# Blew my phone up wit 901 Help Pls



## xxxrbxxx (Sep 24, 2011)

So i used dhacker one click restore to bring back my phone.
then used Bionic Path Saver too get me up too 901. everything went off without a hitch as far as the script doing what it needed to do. When i checked my phone out it seemed to be rooted the su/superuser was there it prompted me to allow and deny for su priv. It would not grant it su priv even after hitting allow so i obviously was not rooted.
So i then went to use one click restore and it failed sending one of the files and i was bricked only having access to Fastboot. I was able to use Bionic Path Saver to push and install the images in the first part of the script, i believe that is 5.5.886, and i assume i still have the 901 radio. I can now boot into the OS but when i hit the android guy to setup the phone i get the spinner and i have let it sit for over a hour it just hangs on that. I have tried, one click restore, FXZ, stock recovery too update 893/901 and nothing works if i was able to enable usb debug i am confident Bionic path saver would fix the issue but i cannot because i just get the spinner after hitting the android guy.

Any suggestions???

Thanks for any of your input.


----------



## SamuriHL (Nov 2, 2011)

Look for the radio.zip file that's been posted in a few places and flash it in stock recovery.
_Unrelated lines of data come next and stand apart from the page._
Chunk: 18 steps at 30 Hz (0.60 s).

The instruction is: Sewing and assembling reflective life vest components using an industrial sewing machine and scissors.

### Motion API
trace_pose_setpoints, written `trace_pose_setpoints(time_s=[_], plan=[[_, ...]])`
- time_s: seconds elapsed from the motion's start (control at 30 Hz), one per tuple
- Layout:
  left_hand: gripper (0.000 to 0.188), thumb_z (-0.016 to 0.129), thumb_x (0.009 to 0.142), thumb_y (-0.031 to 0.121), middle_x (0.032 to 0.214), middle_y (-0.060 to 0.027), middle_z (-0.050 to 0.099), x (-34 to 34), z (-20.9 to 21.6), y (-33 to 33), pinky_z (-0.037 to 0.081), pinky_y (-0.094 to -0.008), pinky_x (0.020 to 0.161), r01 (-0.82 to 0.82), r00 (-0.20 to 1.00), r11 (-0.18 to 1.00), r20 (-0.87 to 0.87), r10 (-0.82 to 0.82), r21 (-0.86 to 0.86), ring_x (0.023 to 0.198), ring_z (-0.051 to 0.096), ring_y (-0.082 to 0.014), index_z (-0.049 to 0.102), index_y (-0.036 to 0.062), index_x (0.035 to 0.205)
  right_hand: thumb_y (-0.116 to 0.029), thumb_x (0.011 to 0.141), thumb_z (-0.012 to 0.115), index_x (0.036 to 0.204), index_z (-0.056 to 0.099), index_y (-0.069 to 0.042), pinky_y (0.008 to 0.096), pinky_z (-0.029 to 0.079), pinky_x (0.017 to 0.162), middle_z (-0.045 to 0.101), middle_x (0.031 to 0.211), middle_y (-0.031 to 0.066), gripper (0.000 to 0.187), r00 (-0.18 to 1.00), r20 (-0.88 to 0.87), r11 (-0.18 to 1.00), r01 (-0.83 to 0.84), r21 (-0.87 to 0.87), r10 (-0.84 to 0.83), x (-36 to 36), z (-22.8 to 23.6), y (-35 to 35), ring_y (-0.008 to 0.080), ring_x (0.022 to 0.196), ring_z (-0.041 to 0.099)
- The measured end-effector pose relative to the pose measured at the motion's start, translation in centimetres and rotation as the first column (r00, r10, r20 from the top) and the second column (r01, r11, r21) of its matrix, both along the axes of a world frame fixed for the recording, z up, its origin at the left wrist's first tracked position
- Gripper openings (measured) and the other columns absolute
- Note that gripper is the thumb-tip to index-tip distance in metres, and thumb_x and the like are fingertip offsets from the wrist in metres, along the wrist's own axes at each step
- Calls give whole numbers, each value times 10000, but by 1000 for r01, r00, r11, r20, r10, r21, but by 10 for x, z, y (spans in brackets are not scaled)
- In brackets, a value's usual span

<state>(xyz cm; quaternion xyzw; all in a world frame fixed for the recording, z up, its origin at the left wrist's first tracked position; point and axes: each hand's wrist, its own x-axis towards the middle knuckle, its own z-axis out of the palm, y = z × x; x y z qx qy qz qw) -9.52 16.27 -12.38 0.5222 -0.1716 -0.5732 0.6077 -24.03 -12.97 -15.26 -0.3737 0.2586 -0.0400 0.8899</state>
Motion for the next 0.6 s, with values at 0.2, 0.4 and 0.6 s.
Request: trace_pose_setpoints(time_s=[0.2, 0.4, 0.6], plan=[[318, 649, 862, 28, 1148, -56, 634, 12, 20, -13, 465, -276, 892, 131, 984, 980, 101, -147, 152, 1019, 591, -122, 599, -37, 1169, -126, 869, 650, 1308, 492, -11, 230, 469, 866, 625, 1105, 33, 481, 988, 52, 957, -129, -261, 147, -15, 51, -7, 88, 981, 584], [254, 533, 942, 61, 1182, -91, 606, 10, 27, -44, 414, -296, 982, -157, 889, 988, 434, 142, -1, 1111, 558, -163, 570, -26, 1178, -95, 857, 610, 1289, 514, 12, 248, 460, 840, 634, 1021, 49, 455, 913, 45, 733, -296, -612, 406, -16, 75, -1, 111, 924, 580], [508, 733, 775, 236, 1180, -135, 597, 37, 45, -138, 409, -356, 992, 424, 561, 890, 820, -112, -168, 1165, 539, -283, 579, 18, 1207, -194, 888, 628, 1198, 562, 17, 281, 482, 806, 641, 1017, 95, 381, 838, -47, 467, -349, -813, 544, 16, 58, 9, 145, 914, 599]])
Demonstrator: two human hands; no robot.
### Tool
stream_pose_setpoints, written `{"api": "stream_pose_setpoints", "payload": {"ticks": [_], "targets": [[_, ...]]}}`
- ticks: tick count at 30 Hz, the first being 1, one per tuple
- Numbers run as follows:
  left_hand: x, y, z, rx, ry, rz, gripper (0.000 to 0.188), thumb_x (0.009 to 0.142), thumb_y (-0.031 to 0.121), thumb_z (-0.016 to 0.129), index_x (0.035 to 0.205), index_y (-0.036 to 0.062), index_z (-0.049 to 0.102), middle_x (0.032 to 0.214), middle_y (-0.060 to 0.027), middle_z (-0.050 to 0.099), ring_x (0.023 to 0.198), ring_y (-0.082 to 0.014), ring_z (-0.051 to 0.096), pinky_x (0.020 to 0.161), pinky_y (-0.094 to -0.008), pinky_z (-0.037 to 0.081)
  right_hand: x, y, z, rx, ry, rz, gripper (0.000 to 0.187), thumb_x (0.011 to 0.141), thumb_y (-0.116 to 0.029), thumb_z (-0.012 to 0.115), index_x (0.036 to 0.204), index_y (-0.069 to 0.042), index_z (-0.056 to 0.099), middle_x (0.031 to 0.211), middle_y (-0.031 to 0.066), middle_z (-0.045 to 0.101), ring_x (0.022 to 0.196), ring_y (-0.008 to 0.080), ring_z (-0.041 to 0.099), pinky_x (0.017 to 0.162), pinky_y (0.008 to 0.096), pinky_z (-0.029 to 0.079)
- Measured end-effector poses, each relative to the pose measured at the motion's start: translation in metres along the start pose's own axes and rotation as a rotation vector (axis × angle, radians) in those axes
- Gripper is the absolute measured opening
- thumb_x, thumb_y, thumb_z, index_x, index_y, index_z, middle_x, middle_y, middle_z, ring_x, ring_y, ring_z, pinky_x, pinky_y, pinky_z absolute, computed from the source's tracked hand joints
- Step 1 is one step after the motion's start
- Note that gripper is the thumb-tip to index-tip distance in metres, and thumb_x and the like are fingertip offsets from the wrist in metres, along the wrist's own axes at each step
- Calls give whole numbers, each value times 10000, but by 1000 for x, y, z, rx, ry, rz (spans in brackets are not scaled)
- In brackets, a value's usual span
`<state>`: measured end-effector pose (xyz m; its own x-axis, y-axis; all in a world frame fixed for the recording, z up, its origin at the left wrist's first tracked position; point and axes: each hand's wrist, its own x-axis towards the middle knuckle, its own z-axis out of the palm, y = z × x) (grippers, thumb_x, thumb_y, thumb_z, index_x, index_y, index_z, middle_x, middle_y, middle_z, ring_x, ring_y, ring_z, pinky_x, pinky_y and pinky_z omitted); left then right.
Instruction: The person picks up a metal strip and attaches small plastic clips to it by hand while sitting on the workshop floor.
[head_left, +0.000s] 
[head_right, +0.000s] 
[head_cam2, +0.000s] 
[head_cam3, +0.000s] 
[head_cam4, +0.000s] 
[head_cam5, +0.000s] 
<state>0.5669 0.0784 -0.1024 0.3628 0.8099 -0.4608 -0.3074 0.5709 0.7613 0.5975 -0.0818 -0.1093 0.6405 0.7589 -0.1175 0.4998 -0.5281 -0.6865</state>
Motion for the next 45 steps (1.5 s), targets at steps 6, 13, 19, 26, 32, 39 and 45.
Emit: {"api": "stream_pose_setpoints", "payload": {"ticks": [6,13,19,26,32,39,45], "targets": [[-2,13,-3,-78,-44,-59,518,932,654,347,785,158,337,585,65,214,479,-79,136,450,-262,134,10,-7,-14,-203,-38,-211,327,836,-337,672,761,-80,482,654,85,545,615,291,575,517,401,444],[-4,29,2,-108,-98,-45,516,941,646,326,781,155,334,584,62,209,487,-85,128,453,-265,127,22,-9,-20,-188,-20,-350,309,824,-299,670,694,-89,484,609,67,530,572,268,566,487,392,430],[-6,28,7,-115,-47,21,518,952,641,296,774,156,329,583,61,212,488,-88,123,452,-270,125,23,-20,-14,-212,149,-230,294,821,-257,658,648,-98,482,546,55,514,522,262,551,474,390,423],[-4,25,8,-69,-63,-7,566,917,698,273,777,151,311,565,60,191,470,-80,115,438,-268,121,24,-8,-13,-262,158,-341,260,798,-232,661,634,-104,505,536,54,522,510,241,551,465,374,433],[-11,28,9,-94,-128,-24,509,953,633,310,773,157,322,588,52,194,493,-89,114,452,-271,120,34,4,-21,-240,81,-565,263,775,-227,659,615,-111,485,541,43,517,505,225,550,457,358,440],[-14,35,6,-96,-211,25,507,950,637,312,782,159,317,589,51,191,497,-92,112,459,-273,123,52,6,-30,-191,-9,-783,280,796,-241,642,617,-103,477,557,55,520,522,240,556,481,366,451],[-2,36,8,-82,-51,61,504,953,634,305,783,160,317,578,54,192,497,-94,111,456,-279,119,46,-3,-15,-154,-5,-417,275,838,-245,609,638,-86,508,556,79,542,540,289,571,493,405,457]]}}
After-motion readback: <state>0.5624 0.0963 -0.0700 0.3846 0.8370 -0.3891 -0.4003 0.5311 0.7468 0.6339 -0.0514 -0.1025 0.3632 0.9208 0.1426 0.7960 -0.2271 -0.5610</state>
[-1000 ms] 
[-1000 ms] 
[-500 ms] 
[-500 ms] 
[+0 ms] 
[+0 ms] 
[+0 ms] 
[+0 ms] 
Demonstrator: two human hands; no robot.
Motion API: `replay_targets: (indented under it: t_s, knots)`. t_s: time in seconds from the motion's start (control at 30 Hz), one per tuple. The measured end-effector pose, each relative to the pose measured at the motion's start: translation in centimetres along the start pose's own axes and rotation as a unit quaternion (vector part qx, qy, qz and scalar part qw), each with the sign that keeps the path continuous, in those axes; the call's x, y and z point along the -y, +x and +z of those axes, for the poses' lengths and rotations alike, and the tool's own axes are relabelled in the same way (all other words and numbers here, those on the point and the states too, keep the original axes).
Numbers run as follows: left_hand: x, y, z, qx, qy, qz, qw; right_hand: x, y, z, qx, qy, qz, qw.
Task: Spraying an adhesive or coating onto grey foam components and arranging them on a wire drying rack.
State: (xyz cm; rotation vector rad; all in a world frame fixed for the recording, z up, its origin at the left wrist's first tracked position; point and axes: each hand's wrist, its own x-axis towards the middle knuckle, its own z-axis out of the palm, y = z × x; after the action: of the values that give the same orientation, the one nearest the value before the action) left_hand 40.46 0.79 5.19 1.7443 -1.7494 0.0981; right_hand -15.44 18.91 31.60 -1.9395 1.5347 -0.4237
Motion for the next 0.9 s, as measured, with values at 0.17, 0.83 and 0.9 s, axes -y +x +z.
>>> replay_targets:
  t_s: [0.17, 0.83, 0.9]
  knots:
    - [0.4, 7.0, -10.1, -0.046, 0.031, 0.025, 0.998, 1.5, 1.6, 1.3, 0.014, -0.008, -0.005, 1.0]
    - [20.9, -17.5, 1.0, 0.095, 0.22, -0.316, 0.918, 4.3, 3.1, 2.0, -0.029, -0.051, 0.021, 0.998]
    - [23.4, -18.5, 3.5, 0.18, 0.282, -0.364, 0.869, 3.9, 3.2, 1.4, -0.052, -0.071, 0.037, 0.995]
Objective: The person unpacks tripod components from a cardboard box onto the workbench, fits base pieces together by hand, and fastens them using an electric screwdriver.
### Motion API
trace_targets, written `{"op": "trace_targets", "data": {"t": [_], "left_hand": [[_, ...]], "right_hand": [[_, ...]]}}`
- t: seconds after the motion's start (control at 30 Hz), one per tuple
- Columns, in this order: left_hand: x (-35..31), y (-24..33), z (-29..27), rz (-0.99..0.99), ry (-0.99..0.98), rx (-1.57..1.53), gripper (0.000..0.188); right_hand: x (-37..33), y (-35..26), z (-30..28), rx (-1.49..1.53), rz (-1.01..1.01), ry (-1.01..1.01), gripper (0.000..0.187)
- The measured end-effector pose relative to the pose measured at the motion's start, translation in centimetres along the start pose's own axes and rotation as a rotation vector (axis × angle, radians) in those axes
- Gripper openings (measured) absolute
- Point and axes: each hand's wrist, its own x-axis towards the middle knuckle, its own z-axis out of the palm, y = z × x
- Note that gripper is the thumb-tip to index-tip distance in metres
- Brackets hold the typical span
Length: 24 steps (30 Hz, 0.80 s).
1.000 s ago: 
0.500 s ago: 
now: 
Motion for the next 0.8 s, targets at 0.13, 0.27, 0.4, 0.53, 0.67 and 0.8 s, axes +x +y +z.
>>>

That should fix up the radio and get you back to a working phone.


----------



## xxxrbxxx (Sep 24, 2011)

SamuriHL said:


> Look for the radio.zip file that's been posted in a few places and flash it in stock recovery. That should fix up the radio and get you back to a working phone.


Is it an older radio? Because i think the problem is i am on 901 radio and and old stock GB system and that is making it freeze and giving me the spinner.


----------



## xxxrbxxx (Sep 24, 2011)

Thanks buddy did the trick


----------



## SamuriHL (Nov 2, 2011)

You're welcome.


----------